On a dreary, dark morning in DC, I drove at a steady 12 miles an hour through the District’s suffocated streets, on my way to a conference on Palestine held at The Jerusalem Fund across town.  Due to a severe underestimation of the navigability of DC’s surface streets during rush hour (like a true Los Angeleno, I am tragically dependent on my car for transportation), I missed my conference and had to satisfy myself with a visit to the Smithsonian instead.  A few Metro stops later, I was in the subterranean galleries of the  National Museum of African Art, observing perhaps the most powerful postcolonial work I have yet seen from an African artist.

Yinka Shonibare MBE is a British-born Nigerian whose work, which includes sculpture, painting, mixed-media installations, photography, and film, couples binaries with striking results.  His sculptures are all of headless men, women, and children, whose race is unclear, dressed in pre-French Revolution gowns and frocks that are sewn from the ornate, bold “Dutch-wax” fabric still widely available across much of Africa today.  While this fabric is often misconstrued as being authentically African, it is manufactured in Britain and the Netherlands, and was originally based off Indonesian batik prints.  In an interview in 2002, Shonibare commented on his use of these textiles: “They prove to have a crossbred cultural background quite of their own.  And it’s the fallacy of that signification that I like.  It’s the way I view culture—it’s an artificial construct.”

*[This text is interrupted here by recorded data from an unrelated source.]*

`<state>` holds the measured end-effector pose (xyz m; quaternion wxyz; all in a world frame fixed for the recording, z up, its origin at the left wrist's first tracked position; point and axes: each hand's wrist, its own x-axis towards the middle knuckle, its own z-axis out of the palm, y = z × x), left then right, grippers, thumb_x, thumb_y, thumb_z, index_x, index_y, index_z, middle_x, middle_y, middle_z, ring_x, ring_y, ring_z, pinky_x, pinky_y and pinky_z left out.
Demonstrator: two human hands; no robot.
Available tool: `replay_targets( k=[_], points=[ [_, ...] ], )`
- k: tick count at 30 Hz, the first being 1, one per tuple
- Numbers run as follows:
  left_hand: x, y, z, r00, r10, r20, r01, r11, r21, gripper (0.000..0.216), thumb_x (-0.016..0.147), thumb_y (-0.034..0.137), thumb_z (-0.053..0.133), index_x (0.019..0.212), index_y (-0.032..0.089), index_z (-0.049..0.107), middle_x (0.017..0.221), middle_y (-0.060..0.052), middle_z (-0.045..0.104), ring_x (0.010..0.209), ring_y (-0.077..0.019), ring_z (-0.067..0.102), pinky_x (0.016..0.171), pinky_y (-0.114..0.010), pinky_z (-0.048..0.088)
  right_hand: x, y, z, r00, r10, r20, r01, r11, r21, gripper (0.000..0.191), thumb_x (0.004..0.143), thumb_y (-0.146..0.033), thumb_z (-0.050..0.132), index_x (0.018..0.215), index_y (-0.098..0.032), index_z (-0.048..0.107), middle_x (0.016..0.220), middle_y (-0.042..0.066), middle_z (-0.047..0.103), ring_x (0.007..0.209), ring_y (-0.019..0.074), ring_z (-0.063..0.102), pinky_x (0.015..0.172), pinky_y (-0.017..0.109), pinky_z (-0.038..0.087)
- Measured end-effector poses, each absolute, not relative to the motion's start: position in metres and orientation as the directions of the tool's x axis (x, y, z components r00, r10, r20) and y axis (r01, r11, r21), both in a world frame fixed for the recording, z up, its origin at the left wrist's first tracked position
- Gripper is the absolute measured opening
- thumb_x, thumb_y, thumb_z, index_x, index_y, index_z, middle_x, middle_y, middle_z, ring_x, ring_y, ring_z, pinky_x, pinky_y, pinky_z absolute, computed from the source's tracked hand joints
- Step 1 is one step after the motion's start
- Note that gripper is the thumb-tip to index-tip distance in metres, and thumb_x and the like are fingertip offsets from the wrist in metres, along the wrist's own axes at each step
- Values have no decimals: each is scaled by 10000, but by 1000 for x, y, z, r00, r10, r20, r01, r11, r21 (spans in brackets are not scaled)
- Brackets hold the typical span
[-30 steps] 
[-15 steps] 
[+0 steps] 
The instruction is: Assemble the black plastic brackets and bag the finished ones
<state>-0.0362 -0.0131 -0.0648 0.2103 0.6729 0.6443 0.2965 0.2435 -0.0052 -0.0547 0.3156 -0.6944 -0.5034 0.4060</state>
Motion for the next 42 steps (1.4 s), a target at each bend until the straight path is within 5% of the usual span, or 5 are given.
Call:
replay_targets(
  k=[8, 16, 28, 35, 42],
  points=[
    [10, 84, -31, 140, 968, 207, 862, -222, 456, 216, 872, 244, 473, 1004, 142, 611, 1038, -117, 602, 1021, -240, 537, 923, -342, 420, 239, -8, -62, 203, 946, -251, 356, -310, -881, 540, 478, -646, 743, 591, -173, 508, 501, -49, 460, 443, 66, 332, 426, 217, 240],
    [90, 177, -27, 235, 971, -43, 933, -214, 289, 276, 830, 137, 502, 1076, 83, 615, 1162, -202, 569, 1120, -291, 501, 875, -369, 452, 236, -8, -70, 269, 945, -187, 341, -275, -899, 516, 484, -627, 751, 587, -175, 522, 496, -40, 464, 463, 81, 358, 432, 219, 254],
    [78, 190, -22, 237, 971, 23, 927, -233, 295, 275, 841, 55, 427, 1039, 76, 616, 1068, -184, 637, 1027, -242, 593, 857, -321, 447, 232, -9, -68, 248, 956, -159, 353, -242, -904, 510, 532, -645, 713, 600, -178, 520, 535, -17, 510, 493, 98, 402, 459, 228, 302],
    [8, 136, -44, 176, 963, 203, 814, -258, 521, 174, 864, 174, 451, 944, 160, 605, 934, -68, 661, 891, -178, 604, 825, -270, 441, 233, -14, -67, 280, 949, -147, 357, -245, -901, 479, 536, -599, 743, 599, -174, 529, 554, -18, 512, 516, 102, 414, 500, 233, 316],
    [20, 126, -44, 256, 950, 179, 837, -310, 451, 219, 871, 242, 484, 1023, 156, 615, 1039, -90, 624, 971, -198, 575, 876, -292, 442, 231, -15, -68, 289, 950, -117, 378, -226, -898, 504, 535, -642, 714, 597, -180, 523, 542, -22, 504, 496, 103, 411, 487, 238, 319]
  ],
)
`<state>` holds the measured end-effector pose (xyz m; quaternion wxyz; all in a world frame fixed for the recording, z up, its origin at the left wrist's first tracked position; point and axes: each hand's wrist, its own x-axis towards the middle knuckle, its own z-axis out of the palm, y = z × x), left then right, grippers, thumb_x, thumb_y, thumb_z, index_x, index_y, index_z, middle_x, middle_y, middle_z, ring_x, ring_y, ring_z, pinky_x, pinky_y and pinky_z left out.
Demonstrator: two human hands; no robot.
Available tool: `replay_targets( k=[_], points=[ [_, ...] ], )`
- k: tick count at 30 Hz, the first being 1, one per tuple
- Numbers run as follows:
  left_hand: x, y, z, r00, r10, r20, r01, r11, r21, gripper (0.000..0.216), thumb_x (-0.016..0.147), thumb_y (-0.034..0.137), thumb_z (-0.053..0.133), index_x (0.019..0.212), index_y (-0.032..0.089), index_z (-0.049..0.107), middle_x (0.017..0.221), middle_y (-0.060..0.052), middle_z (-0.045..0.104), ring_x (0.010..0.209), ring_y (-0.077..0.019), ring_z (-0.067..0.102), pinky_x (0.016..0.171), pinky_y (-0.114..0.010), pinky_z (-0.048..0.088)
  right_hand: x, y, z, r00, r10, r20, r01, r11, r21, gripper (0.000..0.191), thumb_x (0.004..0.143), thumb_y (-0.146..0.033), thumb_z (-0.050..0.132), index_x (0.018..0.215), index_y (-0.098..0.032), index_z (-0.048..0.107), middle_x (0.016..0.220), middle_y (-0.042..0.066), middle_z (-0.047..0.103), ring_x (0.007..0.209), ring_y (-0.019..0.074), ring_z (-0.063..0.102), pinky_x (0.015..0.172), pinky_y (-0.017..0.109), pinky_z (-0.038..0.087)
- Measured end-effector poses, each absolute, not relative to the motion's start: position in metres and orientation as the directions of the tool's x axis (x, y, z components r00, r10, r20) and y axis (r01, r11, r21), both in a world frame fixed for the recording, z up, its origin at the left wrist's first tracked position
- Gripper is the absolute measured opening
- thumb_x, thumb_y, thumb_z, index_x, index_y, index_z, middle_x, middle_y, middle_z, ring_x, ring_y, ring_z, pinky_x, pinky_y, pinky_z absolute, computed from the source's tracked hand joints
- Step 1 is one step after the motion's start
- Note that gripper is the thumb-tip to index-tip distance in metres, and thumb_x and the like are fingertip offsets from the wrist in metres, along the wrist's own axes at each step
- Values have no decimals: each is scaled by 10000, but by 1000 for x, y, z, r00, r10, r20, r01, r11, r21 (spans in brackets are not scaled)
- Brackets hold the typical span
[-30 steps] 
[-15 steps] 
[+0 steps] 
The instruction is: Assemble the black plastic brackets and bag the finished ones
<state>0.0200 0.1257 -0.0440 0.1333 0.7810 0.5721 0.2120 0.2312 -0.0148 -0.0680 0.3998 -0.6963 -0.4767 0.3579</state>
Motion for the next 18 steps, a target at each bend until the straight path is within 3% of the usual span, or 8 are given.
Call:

In his film piece, Odile and Odette, Shonibare juxtaposes two ballerinas - one white, one African, both wearing classical tutus made of Dutch wax fabric – as reflections of one another in one mirror.  We see each dancer emulating the other’s movements and expressions, although the emphasis here is on the African dancer who is enacting a careful and studied imitation of the highly valued, and European-produced, ballet art form.

In addition to Shonibare’s obvious statements on race, his attention to the colonial economic and political exploitations of Africa are sharp and at times, disturbing.  His sculpture installation piece, Gallantry and Criminal Conversation, earned the exhibition a PG-13 rating for its graphic displays of sexual interaction.

Men and women, dressed yet again in Dutch-wax fabric 18th century costume, are posed atop closed wooden trunks in sexually explicit positions.  “This is capitalism at its best,” one of the security guards noted to me.  The comment penetrates the core of the piece, observing colonial imperialists’ literally “fucking” Africa over its concealed stores of wealth.

The artist makes further economic and even environmental commentary in his painting/installation piece, Black Gold I. The title is a direct reference to Africa’s oil and gold resources, sources of conflict and economic gain that observe no territorial borders or ethical boundaries.  We see the black paint splattered like oil across a white wall, and the circular canvases displayed without succinct lines of division or order.  The images on the canvases themselves are of flowers and branches, either stretched, unpainted fabric or paintings administered in thick, tactile layers of paint.  It is a focused explosion of a piece, controlled and raging at once.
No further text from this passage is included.